[Items from a data source]
▽
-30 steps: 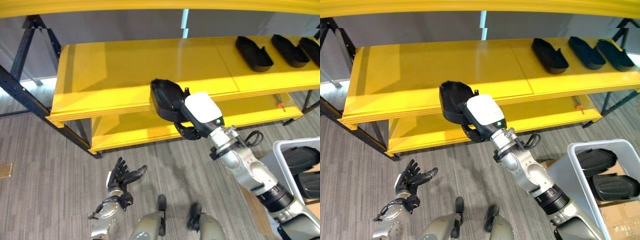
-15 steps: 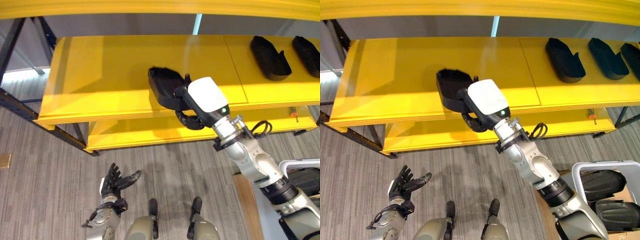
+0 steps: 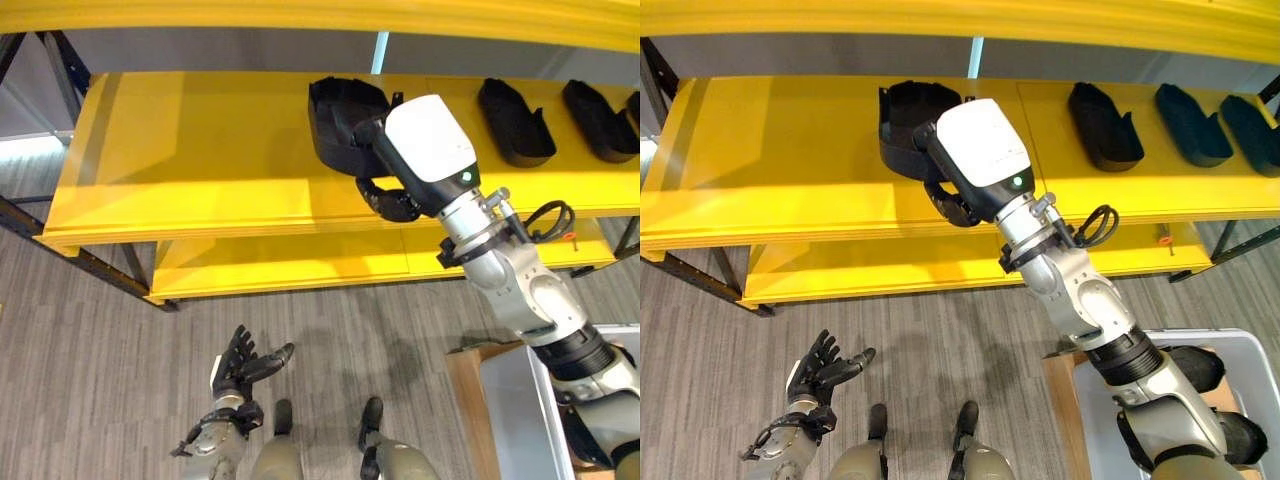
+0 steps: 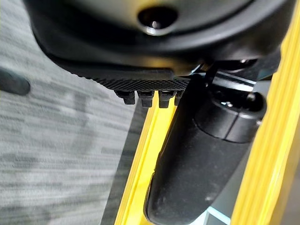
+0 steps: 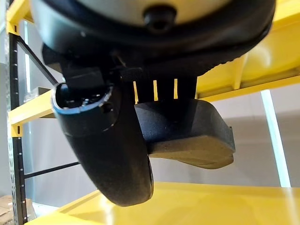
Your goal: Move parts from the plastic box to the shelf.
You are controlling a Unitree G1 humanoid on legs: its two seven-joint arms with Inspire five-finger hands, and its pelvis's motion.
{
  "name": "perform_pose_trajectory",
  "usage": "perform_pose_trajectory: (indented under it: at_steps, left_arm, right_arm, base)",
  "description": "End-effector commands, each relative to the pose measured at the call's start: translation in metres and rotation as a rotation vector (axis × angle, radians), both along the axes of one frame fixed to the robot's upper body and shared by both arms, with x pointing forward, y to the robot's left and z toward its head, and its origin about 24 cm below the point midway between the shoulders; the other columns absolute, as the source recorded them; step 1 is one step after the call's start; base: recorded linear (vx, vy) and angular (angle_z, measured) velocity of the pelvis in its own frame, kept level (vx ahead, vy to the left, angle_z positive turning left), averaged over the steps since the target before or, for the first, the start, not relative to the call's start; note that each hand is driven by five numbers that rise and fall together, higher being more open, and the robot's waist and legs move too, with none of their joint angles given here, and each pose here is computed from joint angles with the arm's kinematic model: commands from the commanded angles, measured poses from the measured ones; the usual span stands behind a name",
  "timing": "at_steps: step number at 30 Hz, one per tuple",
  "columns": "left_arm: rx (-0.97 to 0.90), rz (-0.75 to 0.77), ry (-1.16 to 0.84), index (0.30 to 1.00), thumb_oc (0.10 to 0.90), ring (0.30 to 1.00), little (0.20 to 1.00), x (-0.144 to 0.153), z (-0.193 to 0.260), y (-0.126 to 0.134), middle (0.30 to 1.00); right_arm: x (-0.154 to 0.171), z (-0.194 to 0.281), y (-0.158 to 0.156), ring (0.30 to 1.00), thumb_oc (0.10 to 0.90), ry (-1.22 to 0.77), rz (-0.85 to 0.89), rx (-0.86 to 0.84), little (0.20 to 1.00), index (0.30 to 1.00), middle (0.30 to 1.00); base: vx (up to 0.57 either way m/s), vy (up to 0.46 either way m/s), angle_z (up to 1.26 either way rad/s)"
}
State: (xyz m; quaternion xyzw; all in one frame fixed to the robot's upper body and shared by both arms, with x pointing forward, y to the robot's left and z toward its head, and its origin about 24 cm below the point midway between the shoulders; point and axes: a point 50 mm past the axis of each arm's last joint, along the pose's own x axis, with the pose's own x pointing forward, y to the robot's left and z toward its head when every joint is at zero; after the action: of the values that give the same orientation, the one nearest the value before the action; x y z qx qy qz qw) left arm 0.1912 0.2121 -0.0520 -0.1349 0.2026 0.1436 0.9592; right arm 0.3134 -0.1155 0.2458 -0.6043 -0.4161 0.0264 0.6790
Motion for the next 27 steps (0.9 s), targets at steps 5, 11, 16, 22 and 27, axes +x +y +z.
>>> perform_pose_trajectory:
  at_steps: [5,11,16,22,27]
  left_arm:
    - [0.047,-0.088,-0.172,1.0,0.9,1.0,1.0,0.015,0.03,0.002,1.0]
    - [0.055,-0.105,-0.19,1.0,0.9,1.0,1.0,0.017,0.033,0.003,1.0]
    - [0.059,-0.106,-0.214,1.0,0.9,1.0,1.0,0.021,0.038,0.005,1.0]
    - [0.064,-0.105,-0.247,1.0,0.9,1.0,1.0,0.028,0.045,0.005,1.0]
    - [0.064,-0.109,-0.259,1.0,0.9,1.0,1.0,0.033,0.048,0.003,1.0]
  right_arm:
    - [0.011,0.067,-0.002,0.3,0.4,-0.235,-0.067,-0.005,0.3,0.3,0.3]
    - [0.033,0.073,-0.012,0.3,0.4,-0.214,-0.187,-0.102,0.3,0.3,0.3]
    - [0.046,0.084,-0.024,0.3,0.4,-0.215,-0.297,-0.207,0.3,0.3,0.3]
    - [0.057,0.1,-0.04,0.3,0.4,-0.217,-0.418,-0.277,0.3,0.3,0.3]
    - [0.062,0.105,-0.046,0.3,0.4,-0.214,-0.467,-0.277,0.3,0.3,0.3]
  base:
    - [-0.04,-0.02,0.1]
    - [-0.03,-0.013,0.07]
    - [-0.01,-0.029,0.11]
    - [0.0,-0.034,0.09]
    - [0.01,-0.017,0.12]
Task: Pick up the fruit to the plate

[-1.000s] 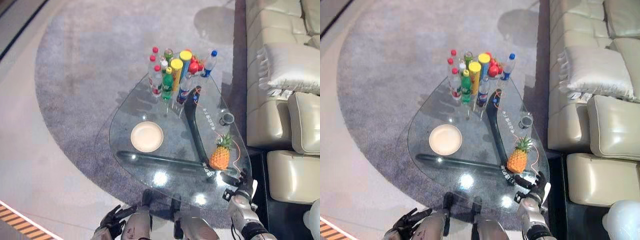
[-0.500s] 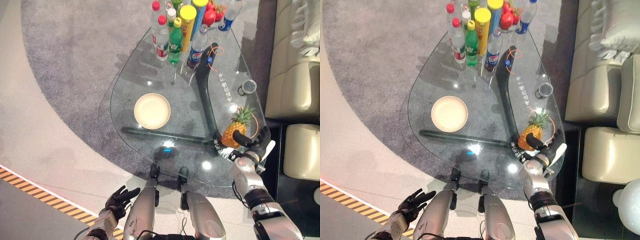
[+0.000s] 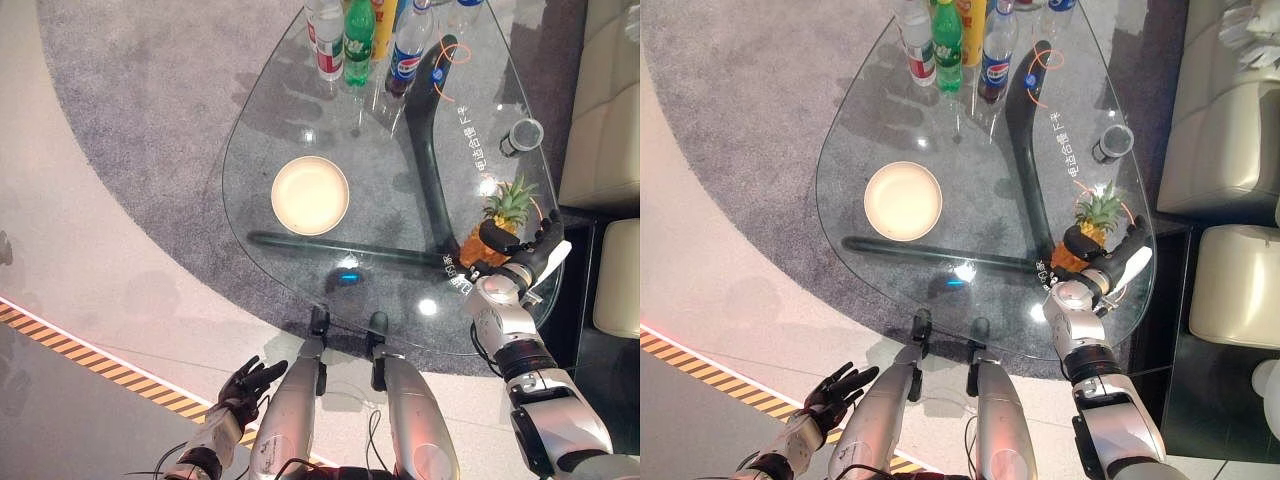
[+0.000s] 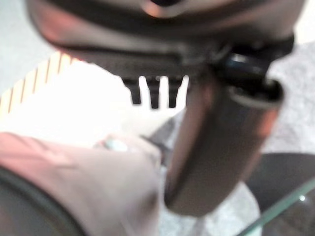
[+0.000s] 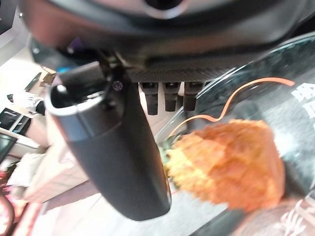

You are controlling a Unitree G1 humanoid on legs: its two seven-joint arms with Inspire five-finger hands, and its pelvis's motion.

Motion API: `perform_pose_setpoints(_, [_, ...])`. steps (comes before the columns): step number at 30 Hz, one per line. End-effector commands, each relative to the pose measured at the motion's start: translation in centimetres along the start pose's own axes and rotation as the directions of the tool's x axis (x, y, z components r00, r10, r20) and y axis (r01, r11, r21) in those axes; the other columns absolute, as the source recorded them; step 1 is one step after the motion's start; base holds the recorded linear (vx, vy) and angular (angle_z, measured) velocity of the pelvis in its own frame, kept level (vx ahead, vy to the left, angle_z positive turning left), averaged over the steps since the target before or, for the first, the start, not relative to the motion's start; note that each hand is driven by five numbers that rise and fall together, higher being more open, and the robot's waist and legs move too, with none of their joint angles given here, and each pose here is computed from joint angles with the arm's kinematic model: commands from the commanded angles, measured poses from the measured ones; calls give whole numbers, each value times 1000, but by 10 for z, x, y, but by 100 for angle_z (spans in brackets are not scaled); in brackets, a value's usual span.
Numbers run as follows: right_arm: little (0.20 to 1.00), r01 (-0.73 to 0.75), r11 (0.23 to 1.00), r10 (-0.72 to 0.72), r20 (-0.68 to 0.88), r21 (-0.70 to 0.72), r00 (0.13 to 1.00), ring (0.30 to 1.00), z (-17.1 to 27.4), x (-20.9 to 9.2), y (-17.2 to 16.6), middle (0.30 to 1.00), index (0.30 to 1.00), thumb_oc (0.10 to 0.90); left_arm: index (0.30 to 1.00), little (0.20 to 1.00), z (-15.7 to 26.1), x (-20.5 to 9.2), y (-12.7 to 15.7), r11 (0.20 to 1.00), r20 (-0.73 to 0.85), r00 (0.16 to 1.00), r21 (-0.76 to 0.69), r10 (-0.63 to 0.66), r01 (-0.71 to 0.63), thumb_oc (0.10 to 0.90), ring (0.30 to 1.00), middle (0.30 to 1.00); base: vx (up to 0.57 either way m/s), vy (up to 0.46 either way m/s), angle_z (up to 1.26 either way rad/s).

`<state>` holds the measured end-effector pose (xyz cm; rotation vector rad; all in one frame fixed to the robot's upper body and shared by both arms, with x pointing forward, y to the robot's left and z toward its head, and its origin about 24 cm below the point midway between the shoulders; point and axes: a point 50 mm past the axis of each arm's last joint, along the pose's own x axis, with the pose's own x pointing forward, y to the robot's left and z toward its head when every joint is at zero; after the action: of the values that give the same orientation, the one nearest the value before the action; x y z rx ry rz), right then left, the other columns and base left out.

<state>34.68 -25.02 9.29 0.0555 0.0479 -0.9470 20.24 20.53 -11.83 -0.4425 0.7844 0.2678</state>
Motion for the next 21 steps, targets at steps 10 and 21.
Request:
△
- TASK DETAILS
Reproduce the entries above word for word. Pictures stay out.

- COMPLETED TASK
-30 steps: 
-15 steps: 
+0 steps: 
+0 steps: 
+0 steps: 
Your goal: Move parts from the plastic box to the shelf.
You are controlling a Unitree G1 humanoid on legs: its two seven-joint arms with Inspire five-finger hands, and its pelvis's motion.
{
  "name": "perform_pose_trajectory",
  "usage": "perform_pose_trajectory: (indented under it: at_steps, left_arm, right_arm, base)",
  "description": "End-effector commands, each relative to the pose measured at the call's start: translation in metres and rotation as a rotation vector (axis × angle, radians), both along the axes of one frame fixed to the robot's upper body and shared by both arms, with x pointing forward, y to the robot's left and z toward its head, and its origin about 24 cm below the point midway between the shoulders; the other columns absolute, as the source recorded them; step 1 is one step after the call's start; base: recorded linear (vx, vy) and angular (angle_z, measured) velocity of the pelvis in its own frame, kept level (vx ahead, vy to the left, angle_z positive turning left), averaged over the steps since the target before or, for the first, the start, not relative to the call's start; note that each hand is driven by five numbers that rise and fall together, higher being more open, and the robot's waist and legs move too, with none of their joint angles given here, and each pose here is computed from joint angles with the arm's kinematic model: commands from the commanded angles, measured poses from the measured ones; the usual span stands behind a name",
  "timing": "at_steps: step number at 30 Hz, one per tuple",
  "columns": "left_arm: rx (-0.97 to 0.90), rz (-0.75 to 0.77), ry (-1.16 to 0.84), index (0.30 to 1.00), thumb_oc (0.10 to 0.90), ring (0.30 to 1.00), little (0.20 to 1.00), x (-0.144 to 0.153), z (-0.193 to 0.260), y (-0.126 to 0.134), middle (0.30 to 1.00); right_arm: x (-0.154 to 0.171), z (-0.194 to 0.281), y (-0.158 to 0.156), ring (0.30 to 1.00), thumb_oc (0.10 to 0.90), ry (-1.22 to 0.77), rz (-0.85 to 0.89), rx (-0.86 to 0.84), little (0.20 to 1.00), index (0.30 to 1.00), middle (0.30 to 1.00); base: vx (up to 0.57 either way m/s), vy (up to 0.46 either way m/s), angle_z (up to 1.26 either way rad/s)"
}
State: (xyz m; quaternion xyzw; all in one frame fixed to the robot's upper body and shared by both arms, with x pointing forward, y to the robot's left and z toward its head, and its origin about 24 cm below the point midway between the shoulders; point and axes: a point 50 mm past the axis of each arm's last joint, along the pose's own x axis, with the pose's own x pointing forward, y to the robot's left and z toward its head when every joint is at zero; after the action: of the values that give the same orientation, the one nearest the value before the action; x y z qx qy qz qw) left arm 0.1912 0.2121 -0.0520 -0.1349 0.2026 0.1436 0.9592; right arm 0.3134 -0.1155 0.2458 -0.6043 -0.4161 0.0264 0.6790
Motion for the next 27 steps (0.9 s), targets at steps 5, 11, 16, 22 and 27, axes +x +y +z.
>>> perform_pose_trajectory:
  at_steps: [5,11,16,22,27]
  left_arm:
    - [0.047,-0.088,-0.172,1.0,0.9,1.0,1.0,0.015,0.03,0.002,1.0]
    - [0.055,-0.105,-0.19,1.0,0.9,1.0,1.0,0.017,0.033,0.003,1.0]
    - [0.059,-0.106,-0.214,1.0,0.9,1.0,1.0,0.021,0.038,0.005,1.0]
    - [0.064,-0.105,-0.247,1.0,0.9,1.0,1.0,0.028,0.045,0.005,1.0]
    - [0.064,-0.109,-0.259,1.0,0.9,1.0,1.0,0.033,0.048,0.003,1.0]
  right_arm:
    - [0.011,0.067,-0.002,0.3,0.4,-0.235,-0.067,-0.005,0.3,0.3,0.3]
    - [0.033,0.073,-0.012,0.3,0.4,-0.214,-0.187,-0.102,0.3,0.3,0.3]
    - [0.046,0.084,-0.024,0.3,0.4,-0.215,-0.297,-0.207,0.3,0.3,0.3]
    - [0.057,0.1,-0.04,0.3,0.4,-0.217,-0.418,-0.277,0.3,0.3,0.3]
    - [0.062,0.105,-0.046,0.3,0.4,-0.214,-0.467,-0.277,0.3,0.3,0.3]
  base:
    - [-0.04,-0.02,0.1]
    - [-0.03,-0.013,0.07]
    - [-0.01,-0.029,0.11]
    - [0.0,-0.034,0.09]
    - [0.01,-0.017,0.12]
Task: Pick up the fruit to the plate

[-1.000s] 
[-0.500s] 
[+0.000s] 
[+0.000s] 
[+0.000s] 

You are controlling a Unitree G1 humanoid on legs: its two seven-joint arms with Inspire five-finger hands, and its pelvis's motion.

Motion API: `perform_pose_setpoints(_, [_, ...])`. steps (comes before the columns): step number at 30 Hz, one per line. End-effector commands, each relative to the pose measured at the motion's start: translation in centimetres along the start pose's own axes and rotation as the directions of the tool's x axis (x, y, z components r00, r10, r20) and y axis (r01, r11, r21) in those axes; the other columns absolute, as the source recorded them; step 1 is one step after the motion's start; base holds the recorded linear (vx, vy) and angular (angle_z, measured) velocity of the pelvis in its own frame, kept level (vx ahead, vy to the left, angle_z positive turning left), averaged over the steps since the target before or, for the first, the start, not relative to the motion's start; note that each hand is driven by five numbers that rise and fall together, higher being more open, and the robot's waist and legs move too, with none of their joint angles given here, and each pose here is computed from joint angles with the arm's kinematic model: commands from the commanded angles, measured poses from the measured ones; calls give whole numbers, each value times 1000, but by 10 for z, x, y, but by 100 for angle_z (spans in brackets are not scaled); in brackets, a value's usual span.
Numbers run as follows: right_arm: little (0.20 to 1.00), r01 (-0.73 to 0.75), r11 (0.23 to 1.00), r10 (-0.72 to 0.72), r20 (-0.68 to 0.88), r21 (-0.70 to 0.72), r00 (0.13 to 1.00), ring (0.30 to 1.00), z (-17.1 to 27.4), x (-20.9 to 9.2), y (-17.2 to 16.6), middle (0.30 to 1.00), index (0.30 to 1.00), thumb_oc (0.10 to 0.90); left_arm: index (0.30 to 1.00), little (0.20 to 1.00), z (-15.7 to 26.1), x (-20.5 to 9.2), y (-12.7 to 15.7), r11 (0.20 to 1.00), r20 (-0.73 to 0.85), r00 (0.16 to 1.00), r21 (-0.76 to 0.69), r10 (-0.63 to 0.66), r01 (-0.71 to 0.63), thumb_oc (0.10 to 0.90), ring (0.30 to 1.00), middle (0.30 to 1.00); base: vx (up to 0.57 either way m/s), vy (up to 0.46 either way m/s), angle_z (up to 1.26 either way rad/s).

`<state>` holds the measured end-effector pose (xyz cm; rotation vector rad; all in one frame fixed to the robot's upper body and shared by both arms, with x pointing forward, y to the robot's left and z toward its head, and its origin about 24 cm below the point midway between the shoulders; point and axes: a point 50 mm past the axis of each arm's last joint, along the pose's own x axis, with the pose's own x pointing forward, y to the robot's left and z toward its head when every joint is at zero; after the action: of the values that give the same orientation, the one nearest the value before the action; x y z rx ry rz), right then left, the other columns and base left out.

<state>34.68 -25.02 9.29 0.0555 0.0479 -0.9470 20.24 20.53 -11.83 -0.4425 0.7844 0.2678</state>
Motion for the next 21 steps, targets at steps 10 and 21.
Request:

What the exercise asked for is complete.